CoSb(PO4)2 crystallizes in the monoclinic P2_1/m space group. The structure is three-dimensional. Co3+ is bonded to six O2- atoms to form distorted CoO6 pentagonal pyramids that share corners with four equivalent SbO6 octahedra, corners with four PO4 tetrahedra, and an edgeedge with one PO4 tetrahedra.
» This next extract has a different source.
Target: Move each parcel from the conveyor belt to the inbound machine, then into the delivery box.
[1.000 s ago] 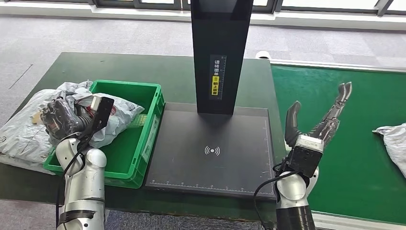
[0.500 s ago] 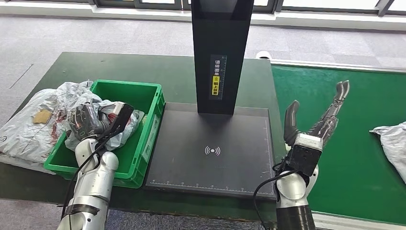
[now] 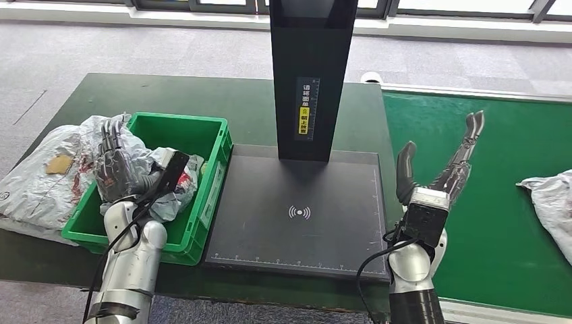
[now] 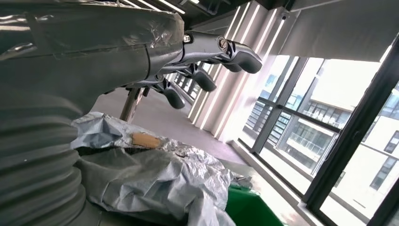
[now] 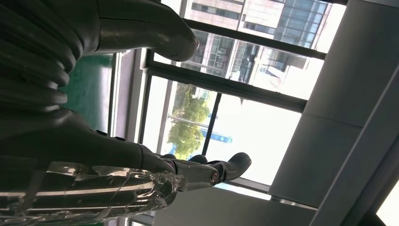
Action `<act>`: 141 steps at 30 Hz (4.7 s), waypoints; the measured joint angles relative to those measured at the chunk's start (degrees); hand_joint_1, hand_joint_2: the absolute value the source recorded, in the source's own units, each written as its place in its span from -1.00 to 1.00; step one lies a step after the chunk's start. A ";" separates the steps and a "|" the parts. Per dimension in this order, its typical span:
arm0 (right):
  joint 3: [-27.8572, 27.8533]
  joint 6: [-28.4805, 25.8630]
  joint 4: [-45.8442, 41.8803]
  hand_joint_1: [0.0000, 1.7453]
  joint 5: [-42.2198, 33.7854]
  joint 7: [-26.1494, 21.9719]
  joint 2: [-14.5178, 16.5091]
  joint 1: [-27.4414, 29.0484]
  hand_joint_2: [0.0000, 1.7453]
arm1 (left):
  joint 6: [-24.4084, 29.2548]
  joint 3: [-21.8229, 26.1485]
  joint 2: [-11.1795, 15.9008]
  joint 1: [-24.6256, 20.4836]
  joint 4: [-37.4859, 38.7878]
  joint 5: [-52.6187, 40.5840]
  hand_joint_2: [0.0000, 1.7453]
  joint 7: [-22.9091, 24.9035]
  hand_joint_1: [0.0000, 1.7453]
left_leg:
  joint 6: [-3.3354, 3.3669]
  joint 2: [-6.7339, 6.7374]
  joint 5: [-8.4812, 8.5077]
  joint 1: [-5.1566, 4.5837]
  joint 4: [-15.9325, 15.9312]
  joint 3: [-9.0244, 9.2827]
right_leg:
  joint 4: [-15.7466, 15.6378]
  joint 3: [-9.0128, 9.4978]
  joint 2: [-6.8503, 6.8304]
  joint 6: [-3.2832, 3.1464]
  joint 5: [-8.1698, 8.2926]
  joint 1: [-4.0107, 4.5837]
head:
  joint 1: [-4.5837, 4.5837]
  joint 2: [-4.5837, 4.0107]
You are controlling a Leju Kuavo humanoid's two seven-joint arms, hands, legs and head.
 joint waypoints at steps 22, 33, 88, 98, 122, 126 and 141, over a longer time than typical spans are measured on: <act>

The corner-sharing octahedra tilt angles range from 49–50°. There are a spread of Co–O bond distances ranging from 1.99–2.26 Å. Sb3+ is bonded to six O2- atoms to form SbO6 octahedra that share corners with four equivalent CoO6 pentagonal pyramids, corners with four PO4 tetrahedra, and an edgeedge with one PO4 tetrahedra. There are a spread of Sb–O bond distances ranging from 2.12–2.21 Å. There are two inequivalent P5+ sites. In the first P5+ site, P5+ is bonded to four O2- atoms to form PO4 tetrahedra that share a cornercorner with one SbO6 octahedra, corners with three equivalent CoO6 pentagonal pyramids, and an edgeedge with one SbO6 octahedra. The corner-sharing octahedral tilt angles are 45°. There are a spread of P–O bond distances ranging from 1.51–1.60 Å. In the second P5+ site, P5+ is bonded to four O2- atoms to form PO4 tetrahedra that share corners with three equivalent SbO6 octahedra, a cornercorner with one CoO6 pentagonal pyramid, and an edgeedge with one CoO6 pentagonal pyramid. The corner-sharing octahedra tilt angles range from 50–56°. There are a spread of P–O bond distances ranging from 1.51–1.59 Å. There are six inequivalent O2- sites. In the first O2- site, O2- is bonded in a bent 150 degrees geometry to one Co3+ and one P5+ atom. In the second O2- site, O2- is bonded in a 2-coordinate geometry to one Sb3+ and one P5+ atom. In the third O2- site, O2- is bonded in a 3-coordinate geometry to one Co3+, one Sb3+, and one P5+ atom. In the fourth O2- site, O2- is bonded in a 3-coordinate geometry to one Co3+, one Sb3+, and one P5+ atom. In the fifth O2- site, O2- is bonded in a distorted bent 120 degrees geometry to one Co3+ and one P5+ atom. In the sixth O2- site, O2- is bonded in a distorted bent 120 degrees geometry to one Sb3+ and one P5+ atom.